The US sporting goods manufacturing industry includes about 1,600 establishments (single-location companies or units of multi-location companies) with combined annual revenue of about $10 billion. Manufacturing of athletic apparel and footwear, which is not included in the industry, is covered in separate industry profiles.
Sporting goods manufacturers align their distribution, sales, and marketing strategies with the demands and trends of the sporting retail section. Major big-box chains have gained leverage over suppliers as they acquire smaller retailers that have fallen into bankruptcy. Large sports equipment manufacturers are increasingly selling products directly to consumers through their own websites, which allow them to offer lower prices or reap higher profit margins by bypassing retailers. The industry competes with vertically integrated retailers that manufacture and sell their own products; companies may also lose business to outlets that sell used sports equipment.
Global trade policy has a significant impact on the industry, as production has increased dramatically in countries with lower wages and fewer regulations.
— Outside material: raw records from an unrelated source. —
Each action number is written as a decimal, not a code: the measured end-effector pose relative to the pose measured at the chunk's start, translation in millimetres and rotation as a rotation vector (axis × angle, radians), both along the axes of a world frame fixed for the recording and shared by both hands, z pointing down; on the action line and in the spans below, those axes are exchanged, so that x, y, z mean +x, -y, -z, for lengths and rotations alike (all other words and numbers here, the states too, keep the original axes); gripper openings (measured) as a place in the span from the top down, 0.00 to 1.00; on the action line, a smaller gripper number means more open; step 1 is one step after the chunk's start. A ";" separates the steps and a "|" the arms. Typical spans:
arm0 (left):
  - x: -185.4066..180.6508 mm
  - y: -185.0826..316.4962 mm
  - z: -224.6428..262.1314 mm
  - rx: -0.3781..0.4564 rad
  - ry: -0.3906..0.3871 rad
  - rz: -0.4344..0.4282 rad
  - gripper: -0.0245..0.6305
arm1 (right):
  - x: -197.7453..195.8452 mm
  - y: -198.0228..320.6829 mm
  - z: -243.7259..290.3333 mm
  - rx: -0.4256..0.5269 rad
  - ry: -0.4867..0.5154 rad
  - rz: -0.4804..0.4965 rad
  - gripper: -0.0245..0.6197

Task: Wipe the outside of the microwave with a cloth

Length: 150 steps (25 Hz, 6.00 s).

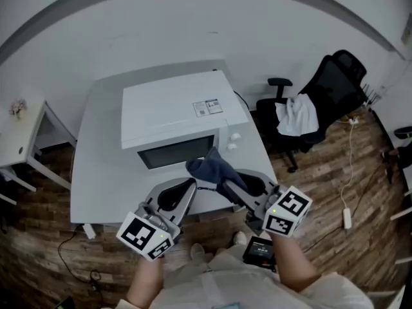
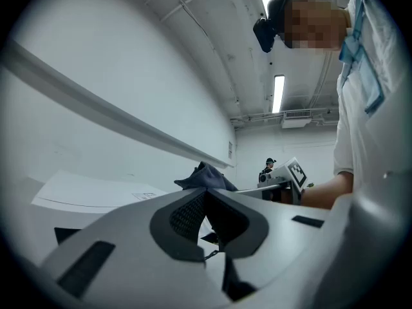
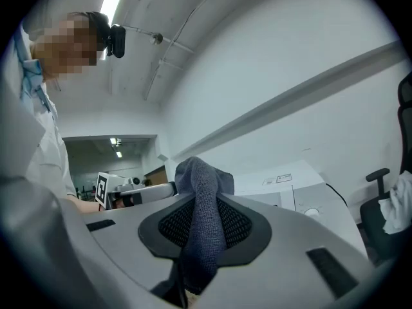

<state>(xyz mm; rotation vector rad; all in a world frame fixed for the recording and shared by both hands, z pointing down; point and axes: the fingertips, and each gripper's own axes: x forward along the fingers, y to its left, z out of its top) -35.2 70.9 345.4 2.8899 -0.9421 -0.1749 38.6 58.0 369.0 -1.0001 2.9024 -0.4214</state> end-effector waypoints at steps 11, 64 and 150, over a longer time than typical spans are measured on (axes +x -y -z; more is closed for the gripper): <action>-3.2 3.5 -0.8 -0.001 -0.001 -0.003 0.96 | -4.2 4.0 1.1 -0.009 0.022 -0.004 0.82; 10.7 117.8 15.6 -0.019 0.011 0.028 0.96 | 83.3 254.8 -10.3 -0.185 -0.310 -0.485 0.81; -188.0 187.7 10.6 -0.113 0.006 0.272 0.96 | -258.5 261.6 -67.7 -0.069 -0.749 0.069 0.81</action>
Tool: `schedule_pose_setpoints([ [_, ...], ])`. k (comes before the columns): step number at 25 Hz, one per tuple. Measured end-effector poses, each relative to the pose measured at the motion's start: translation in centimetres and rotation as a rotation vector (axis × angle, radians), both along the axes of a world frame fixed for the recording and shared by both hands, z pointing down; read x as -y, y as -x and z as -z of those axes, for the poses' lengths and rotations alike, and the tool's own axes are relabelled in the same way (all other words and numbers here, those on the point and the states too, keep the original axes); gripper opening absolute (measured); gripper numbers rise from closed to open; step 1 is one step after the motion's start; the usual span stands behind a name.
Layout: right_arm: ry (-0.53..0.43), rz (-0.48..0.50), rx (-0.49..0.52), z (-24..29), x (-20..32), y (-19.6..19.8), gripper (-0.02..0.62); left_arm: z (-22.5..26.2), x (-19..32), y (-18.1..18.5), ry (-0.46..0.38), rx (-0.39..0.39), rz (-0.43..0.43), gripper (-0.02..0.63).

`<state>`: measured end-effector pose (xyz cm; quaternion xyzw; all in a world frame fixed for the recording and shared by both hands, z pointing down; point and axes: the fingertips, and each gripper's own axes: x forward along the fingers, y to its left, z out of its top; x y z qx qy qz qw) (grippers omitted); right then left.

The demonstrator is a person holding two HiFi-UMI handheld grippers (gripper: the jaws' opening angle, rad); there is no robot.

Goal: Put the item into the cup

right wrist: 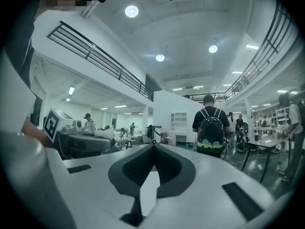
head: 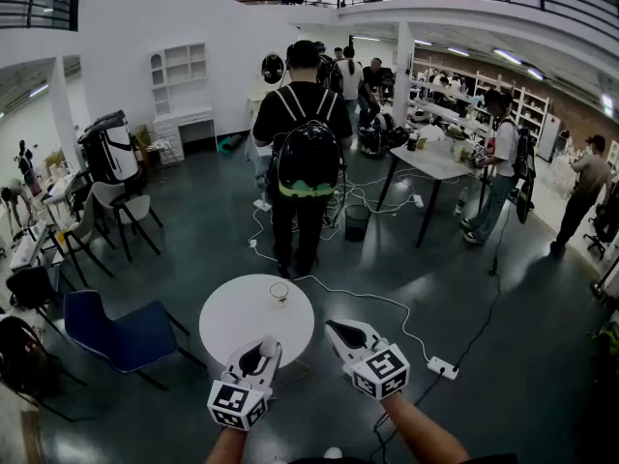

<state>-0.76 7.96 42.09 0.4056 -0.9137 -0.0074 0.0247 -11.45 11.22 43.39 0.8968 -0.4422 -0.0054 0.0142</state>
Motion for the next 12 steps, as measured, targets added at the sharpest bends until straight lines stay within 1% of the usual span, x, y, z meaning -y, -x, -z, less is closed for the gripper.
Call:
schedule_pose_setpoints([
  [4,-0.002,0.005,0.006,0.3,0.5,-1.1,0.015,0.3,0.6,-1.3,0.004,-0.003,-0.001,0.087],
  [12,-0.002,-0.009,0.041,0.1,2.1,-2.2,0.015,0.0,2.2,-1.7,0.016,-0.008,0.013,0.089],
])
Many US sporting goods companies outsource production and purchase materials from overseas suppliers to minimize costs. China, Taiwan, Mexico, and Vietnam are the usual sources of imported sports equipment while Canada, Japan, the UK, and Mexico are the typical export destinations.
The primary demand drivers for sporting goods are consumer income and demographic trends. The profitability of individual companies is determined by efficient manufacturing and effective marketing. Large companies enjoy economies of scale in purchasing and brand promotion and often offer a wide range of products. Small companies can compete effectively by offering specialized or unique products that interest enthusiasts. The US industry is concentrated: the 50 largest companies account for about 70% of industry revenue.
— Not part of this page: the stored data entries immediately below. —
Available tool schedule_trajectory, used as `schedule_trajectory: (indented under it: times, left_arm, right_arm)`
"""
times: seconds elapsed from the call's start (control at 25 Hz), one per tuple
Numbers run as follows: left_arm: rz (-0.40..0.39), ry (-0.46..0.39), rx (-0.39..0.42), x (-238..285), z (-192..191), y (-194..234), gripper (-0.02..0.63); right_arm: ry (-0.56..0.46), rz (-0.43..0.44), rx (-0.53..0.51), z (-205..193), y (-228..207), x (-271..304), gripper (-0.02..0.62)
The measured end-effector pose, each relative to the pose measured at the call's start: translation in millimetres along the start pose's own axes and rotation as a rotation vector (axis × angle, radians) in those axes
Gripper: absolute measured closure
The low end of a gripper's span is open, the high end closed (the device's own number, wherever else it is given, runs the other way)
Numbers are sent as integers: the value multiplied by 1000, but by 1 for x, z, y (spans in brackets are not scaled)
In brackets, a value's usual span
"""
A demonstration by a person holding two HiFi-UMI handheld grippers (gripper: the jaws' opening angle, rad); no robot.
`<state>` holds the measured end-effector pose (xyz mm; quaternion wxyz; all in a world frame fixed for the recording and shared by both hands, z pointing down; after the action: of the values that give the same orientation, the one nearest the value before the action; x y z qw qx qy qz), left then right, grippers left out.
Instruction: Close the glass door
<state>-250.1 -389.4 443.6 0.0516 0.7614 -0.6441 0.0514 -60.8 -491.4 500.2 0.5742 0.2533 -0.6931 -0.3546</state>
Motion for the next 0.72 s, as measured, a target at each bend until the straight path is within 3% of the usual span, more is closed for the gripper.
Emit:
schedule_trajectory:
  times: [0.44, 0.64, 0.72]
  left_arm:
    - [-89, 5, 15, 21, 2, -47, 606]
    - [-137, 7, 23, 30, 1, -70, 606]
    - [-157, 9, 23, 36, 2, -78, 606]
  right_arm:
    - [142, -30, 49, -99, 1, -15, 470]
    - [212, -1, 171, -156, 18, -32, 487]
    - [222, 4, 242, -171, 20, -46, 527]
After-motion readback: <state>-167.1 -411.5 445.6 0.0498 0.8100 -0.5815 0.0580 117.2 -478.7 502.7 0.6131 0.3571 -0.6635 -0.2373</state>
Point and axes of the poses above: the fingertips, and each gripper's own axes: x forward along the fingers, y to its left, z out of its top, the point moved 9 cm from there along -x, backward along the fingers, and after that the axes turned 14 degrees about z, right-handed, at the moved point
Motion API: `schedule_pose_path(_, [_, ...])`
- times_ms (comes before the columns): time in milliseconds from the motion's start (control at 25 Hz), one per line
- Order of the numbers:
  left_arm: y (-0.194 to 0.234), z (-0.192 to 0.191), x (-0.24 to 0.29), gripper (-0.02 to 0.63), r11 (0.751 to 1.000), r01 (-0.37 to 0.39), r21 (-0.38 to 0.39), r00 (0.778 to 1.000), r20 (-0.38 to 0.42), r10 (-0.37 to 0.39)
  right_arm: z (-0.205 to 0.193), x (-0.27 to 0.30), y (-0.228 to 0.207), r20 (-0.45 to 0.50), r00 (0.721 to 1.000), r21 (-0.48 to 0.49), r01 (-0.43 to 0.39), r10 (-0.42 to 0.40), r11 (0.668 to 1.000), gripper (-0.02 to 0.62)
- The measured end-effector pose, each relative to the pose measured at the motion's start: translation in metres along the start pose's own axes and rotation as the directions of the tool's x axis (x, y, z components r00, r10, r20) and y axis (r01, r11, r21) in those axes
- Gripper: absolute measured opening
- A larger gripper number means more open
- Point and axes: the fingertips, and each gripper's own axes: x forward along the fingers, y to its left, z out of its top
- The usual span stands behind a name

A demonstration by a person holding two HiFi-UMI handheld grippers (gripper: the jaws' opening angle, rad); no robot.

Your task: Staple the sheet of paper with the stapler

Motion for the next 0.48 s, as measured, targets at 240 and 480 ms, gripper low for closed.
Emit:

Retail Strategy — Competition in the sporting goods manufacturing industry largely hinges on a company's ability to adjust to ongoing turmoil and consolidation in the sporting goods retail sector. Companies that supply major chains have significant advantages over those that primarily sell through small and midsize brick-and-mortar retailers, many of which are struggling to stay afloat. Direct-to-consumer e-commerce is becoming a key sales channel and profit driver for manufacturers.
R&D — Due to short product life cycles and ever-changing consumer trends, sporting goods companies must invest heavily in R&D to remain competitive. Technology advancements have streamlined the R&D process, enabling faster production of prototypes and customized athletic gear. Many companies are using new types of nanomaterials to create sports equipment that is lighter-weight but more durable than products made from conventional plastics. The industry is also responding to rising consumer demand for equipment outfitted with sensors that track biometrics and other fitness data.
Tracking Global Trends — Sporting goods manufacturers identify new sales opportunities by tracking the popularity of different sports in markets around the world. For example, global sales of baseball equipment are rising as a result of the sport's growing international profile and efforts to increase participation among younger players. Emerging markets, especially within the Asia/Pacific region, will play a key role as producers look to grow beyond the largely saturated North American market.
Companies to Watch:
Decathlon designs, manufactures, and sells athletic equipment and apparel for some 70 sports, including cycling, hiking, hunting, basketball, swimming, running, soccer, and tennis. The French company owns about 20 private-label brands and operates more than 1,000 retail stores in more than 45 countries.
Russell is a vertically integrated manufacturer that makes sports balls and equipment in addition to apparel and uniforms. Its Spalding unit boasts the official basketball of the NBA, and the company also offers gear for football, basketball, and baseball under the Bike name.
Amer Sports makes balls for tennis, golf, and team sports under the Wilson brand, as well as several lines of products for snow sports and general fitness. The Finland-based company also manufactures Precor home and commercial fitness equipment.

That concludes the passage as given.